## [THE PROBLEM]
Each line below containing the word "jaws" needs to be shown.

[Data excerpts]
-------

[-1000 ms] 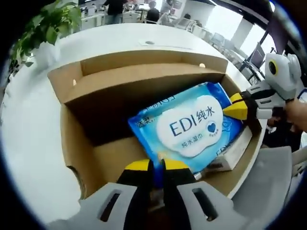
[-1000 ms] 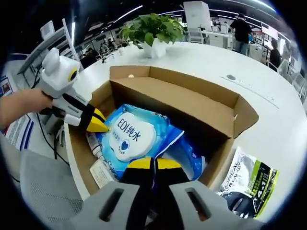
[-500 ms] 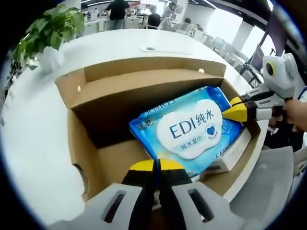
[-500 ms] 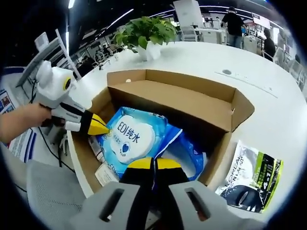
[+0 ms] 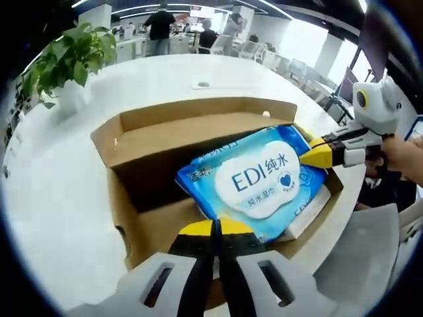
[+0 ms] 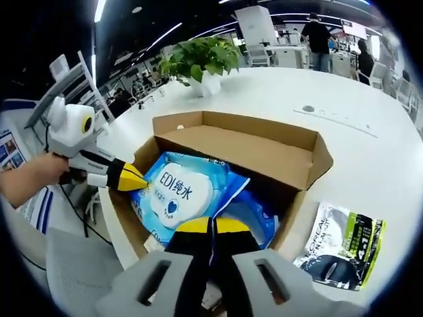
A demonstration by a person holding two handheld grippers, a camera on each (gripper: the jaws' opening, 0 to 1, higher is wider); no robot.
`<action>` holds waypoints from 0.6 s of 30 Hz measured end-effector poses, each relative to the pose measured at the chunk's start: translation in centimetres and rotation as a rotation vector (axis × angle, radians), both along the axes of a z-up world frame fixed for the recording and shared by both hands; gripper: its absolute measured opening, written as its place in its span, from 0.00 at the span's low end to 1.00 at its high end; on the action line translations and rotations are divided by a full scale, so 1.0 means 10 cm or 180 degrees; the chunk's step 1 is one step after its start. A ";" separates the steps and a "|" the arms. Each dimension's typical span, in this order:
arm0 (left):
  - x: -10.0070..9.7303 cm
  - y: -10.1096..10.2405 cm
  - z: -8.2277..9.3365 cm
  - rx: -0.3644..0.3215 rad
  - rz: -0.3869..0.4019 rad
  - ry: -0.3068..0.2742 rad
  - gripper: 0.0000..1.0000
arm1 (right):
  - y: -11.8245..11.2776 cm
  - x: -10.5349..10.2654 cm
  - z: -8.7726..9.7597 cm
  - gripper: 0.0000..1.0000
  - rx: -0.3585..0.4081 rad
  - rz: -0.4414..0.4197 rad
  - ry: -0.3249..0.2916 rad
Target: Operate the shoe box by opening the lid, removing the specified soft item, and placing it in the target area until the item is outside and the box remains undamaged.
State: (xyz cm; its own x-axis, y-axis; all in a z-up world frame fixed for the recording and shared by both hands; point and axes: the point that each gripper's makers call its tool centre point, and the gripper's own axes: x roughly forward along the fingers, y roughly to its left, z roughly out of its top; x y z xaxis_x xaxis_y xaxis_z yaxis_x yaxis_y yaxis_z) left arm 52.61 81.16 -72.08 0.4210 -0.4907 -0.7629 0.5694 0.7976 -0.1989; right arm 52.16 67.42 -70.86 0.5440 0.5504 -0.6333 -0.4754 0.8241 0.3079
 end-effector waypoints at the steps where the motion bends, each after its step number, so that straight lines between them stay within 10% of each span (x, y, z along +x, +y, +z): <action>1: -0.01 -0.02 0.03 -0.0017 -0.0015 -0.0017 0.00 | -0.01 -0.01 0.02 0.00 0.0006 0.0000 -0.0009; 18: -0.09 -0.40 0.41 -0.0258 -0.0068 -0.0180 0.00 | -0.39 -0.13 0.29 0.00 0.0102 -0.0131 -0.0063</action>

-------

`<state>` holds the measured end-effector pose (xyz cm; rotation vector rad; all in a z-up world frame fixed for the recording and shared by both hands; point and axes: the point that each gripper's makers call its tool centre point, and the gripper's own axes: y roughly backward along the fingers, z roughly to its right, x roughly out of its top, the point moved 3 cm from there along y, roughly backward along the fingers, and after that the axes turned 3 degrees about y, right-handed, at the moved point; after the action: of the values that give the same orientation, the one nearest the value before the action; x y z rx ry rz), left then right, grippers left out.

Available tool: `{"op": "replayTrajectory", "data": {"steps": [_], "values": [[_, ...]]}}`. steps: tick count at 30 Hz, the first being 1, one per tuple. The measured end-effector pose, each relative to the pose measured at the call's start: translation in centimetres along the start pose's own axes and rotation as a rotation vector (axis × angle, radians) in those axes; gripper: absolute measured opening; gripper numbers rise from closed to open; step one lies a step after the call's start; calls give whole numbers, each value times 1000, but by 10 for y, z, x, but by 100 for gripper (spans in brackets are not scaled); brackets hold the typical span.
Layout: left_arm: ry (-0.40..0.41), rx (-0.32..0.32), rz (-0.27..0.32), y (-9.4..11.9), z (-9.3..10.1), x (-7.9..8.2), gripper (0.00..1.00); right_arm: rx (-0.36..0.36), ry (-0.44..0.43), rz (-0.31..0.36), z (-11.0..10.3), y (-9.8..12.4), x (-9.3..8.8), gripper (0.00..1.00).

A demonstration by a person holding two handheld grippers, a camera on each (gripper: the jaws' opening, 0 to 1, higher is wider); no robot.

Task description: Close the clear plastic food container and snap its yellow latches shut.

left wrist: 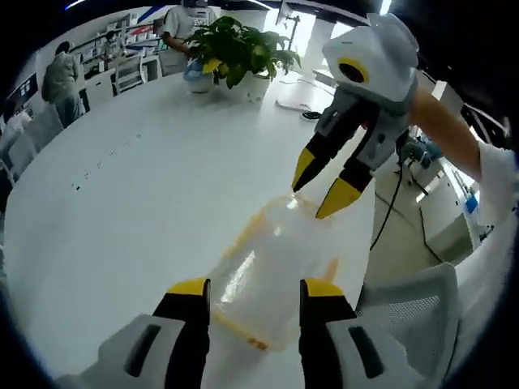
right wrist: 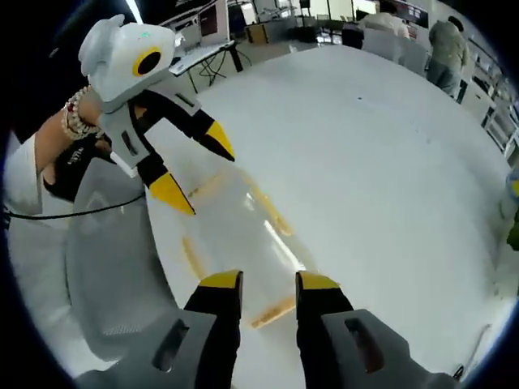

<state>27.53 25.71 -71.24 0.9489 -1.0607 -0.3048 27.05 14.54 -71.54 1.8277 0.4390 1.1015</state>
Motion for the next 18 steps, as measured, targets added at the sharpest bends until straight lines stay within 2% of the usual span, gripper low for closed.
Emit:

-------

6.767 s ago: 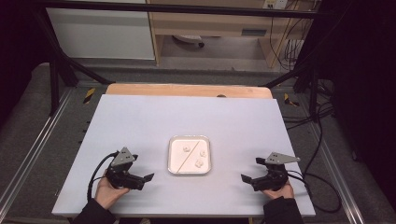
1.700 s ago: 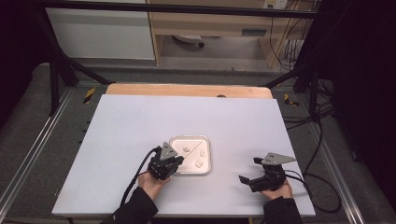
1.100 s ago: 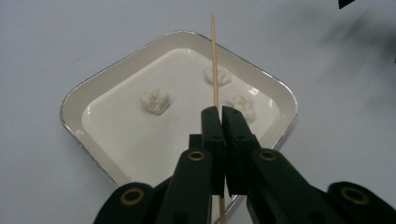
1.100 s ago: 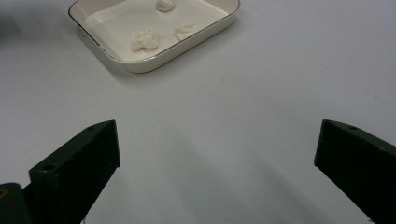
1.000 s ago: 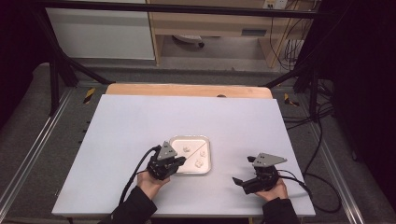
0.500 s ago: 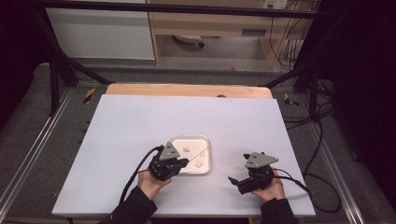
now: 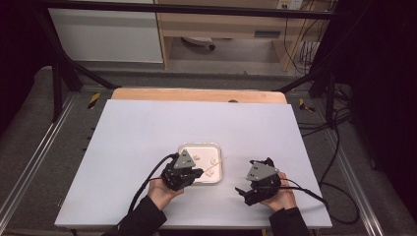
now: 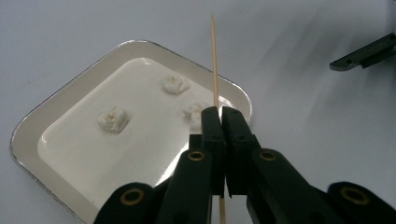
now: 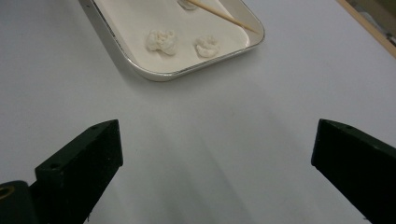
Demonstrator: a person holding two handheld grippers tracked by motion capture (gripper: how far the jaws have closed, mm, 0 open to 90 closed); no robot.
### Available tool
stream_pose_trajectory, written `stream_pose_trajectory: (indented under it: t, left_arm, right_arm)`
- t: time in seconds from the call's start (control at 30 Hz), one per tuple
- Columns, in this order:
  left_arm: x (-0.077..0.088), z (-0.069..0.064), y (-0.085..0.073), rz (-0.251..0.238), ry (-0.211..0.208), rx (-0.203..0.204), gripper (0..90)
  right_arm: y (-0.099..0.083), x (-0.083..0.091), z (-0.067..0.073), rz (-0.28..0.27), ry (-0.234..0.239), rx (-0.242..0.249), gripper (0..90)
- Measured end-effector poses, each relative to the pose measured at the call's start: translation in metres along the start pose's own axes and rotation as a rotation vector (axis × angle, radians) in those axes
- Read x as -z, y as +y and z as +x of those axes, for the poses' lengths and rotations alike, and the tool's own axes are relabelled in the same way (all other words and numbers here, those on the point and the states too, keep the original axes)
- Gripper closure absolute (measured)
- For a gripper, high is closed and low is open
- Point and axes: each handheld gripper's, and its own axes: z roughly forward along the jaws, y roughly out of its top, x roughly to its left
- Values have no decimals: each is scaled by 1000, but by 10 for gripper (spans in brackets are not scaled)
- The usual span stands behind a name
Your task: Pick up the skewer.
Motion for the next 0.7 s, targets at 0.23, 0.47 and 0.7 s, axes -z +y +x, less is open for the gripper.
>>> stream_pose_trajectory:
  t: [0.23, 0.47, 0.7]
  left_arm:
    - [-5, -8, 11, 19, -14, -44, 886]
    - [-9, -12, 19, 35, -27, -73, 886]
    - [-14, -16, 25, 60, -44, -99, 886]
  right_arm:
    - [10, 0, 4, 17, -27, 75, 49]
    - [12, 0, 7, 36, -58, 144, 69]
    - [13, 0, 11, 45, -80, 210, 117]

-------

## [FINISHED TASK]
A demonstration by a person holding two handheld grippers, a camera on each (gripper: the jaws' opening, 0 to 1, higher is wider); no robot.
A demonstration by a person holding two handheld grippers, a camera on each (gripper: the jaws' opening, 0 to 1, higher is wider); no robot.
Demonstrator: a person holding two handheld grippers tracked by motion capture (gripper: how far the jaws have closed, mm, 0 open to 90 closed); no robot.
- Point and axes: each handheld gripper's, and its own axes: z roughly forward along the jaws, y roughly out of its top, x roughly to its left

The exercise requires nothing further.